- _Extracted data entries_
((

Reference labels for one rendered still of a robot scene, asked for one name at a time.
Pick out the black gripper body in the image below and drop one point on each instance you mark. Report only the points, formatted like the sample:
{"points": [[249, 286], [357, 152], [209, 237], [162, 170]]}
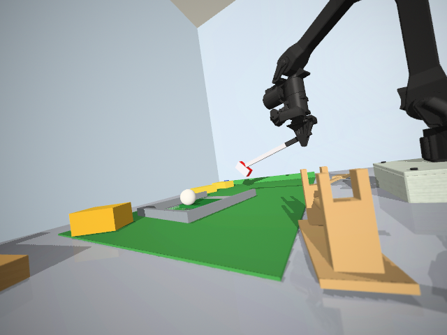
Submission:
{"points": [[297, 109]]}

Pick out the brown block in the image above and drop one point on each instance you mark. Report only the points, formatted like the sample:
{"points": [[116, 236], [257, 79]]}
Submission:
{"points": [[13, 269]]}

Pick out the white golf ball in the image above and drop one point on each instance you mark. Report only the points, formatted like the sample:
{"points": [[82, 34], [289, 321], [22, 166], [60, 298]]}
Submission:
{"points": [[188, 197]]}

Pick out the green flat mat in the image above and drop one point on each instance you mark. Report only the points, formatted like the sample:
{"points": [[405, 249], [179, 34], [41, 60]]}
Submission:
{"points": [[252, 237]]}

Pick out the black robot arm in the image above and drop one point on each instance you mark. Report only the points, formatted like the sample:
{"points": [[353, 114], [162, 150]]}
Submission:
{"points": [[424, 98]]}

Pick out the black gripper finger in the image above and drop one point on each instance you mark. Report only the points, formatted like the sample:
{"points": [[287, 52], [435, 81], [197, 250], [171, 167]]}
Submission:
{"points": [[310, 128], [301, 130]]}

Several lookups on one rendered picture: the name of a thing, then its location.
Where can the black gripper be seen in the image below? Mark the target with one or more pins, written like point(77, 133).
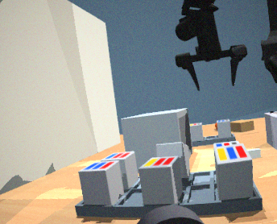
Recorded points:
point(209, 46)

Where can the cream flat panel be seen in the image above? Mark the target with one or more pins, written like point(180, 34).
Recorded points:
point(57, 103)

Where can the tan cardboard box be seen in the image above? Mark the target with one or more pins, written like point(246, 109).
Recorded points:
point(242, 125)

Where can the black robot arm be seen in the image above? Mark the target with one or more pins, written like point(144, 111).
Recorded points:
point(204, 17)

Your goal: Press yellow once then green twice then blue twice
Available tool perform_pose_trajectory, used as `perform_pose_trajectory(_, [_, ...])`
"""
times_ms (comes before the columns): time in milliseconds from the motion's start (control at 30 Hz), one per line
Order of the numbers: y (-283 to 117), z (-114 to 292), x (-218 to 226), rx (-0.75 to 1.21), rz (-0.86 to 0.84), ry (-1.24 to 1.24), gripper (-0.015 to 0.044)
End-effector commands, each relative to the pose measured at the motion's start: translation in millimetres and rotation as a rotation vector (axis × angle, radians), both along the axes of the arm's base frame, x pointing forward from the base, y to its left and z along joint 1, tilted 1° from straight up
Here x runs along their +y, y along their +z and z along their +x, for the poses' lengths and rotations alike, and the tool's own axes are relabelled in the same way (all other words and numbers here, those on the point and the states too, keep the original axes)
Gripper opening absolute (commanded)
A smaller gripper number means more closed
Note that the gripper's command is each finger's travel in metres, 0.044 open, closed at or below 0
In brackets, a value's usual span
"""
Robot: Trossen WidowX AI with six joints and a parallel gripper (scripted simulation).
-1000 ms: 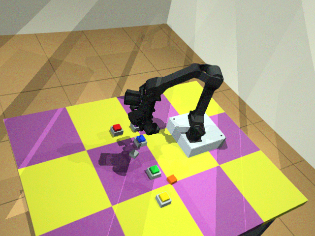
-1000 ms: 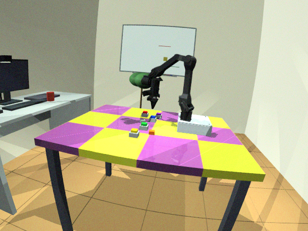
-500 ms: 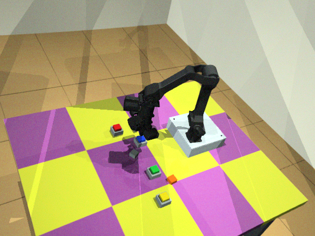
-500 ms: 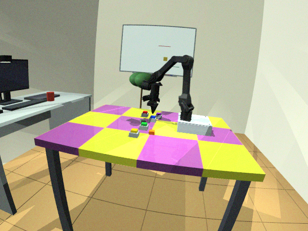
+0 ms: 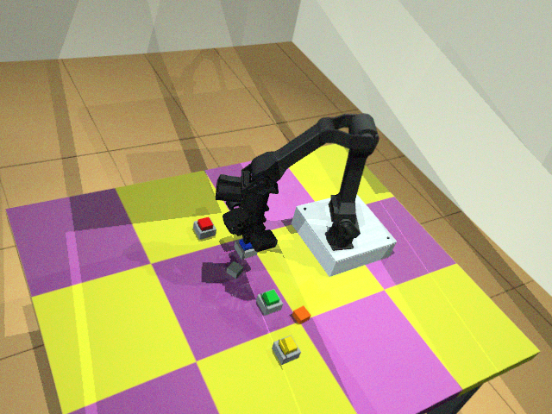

))

The records are to be returned verbatim. Skip any picture they contain.

Reference labels for one rendered still of a robot scene, asked for one name at a time.
Pick out the black gripper body in the image below and drop one point on each instance you mark. Report only the points, formatted like the sample:
{"points": [[249, 286], [357, 152], [209, 237], [162, 170]]}
Submission:
{"points": [[297, 109]]}

Pick out the brown block in the image above and drop one point on each instance you mark. Report only the points, formatted like the sample:
{"points": [[116, 236], [257, 79]]}
Submission:
{"points": [[13, 269]]}

Pick out the white golf ball in the image above and drop one point on each instance you mark. Report only the points, formatted like the sample:
{"points": [[82, 34], [289, 321], [22, 166], [60, 298]]}
Submission:
{"points": [[188, 197]]}

Pick out the green flat mat in the image above and drop one point on each instance you mark. Report only the points, formatted like the sample:
{"points": [[405, 249], [179, 34], [41, 60]]}
Submission:
{"points": [[252, 237]]}

Pick out the black robot arm in the image above and drop one point on each instance you mark. Report only the points, formatted like the sample:
{"points": [[353, 114], [162, 150]]}
Submission:
{"points": [[424, 98]]}

Pick out the black gripper finger in the image above and drop one point on each instance you mark. Report only the points, formatted like the sample:
{"points": [[287, 52], [435, 81], [197, 250], [171, 167]]}
Submission:
{"points": [[310, 128], [301, 130]]}

Several lookups on one rendered picture: the name of a thing, then its location.
Where can the black gripper be seen in the image below? Mark the target with one or more pins, written like point(77, 133).
Recorded points:
point(209, 46)

Where can the cream flat panel be seen in the image above? Mark the target with one or more pins, written like point(180, 34).
Recorded points:
point(57, 103)

Where can the tan cardboard box be seen in the image above? Mark the target with one or more pins, written like point(246, 109).
Recorded points:
point(242, 125)

Where can the black robot arm be seen in the image above? Mark the target with one or more pins, written like point(144, 111).
Recorded points:
point(204, 17)

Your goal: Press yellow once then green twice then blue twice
Available tool perform_pose_trajectory, used as `perform_pose_trajectory(_, [_, ...])`
"""
times_ms (comes before the columns): time in milliseconds from the motion's start (control at 30 Hz), one per line
Order of the numbers: y (-283 to 117), z (-114 to 292), x (-218 to 226), rx (-0.75 to 1.21), rz (-0.86 to 0.84), ry (-1.24 to 1.24), gripper (-0.015 to 0.044)
End-effector commands, each relative to the pose measured at the motion's start: translation in millimetres and rotation as a rotation vector (axis × angle, radians), both along the axes of the arm's base frame, x pointing forward from the base, y to its left and z along joint 1, tilted 1° from straight up
Here x runs along their +y, y along their +z and z along their +x, for the poses' lengths and rotations alike, and the tool's own axes are relabelled in the same way (all other words and numbers here, those on the point and the states too, keep the original axes)
Gripper opening absolute (commanded)
A smaller gripper number means more closed
Note that the gripper's command is each finger's travel in metres, 0.044 open, closed at or below 0
In brackets, a value's usual span
"""
Robot: Trossen WidowX AI with six joints and a parallel gripper (scripted simulation).
-1000 ms: 
-1000 ms: 
-500 ms: 
-500 ms: 
+0 ms: 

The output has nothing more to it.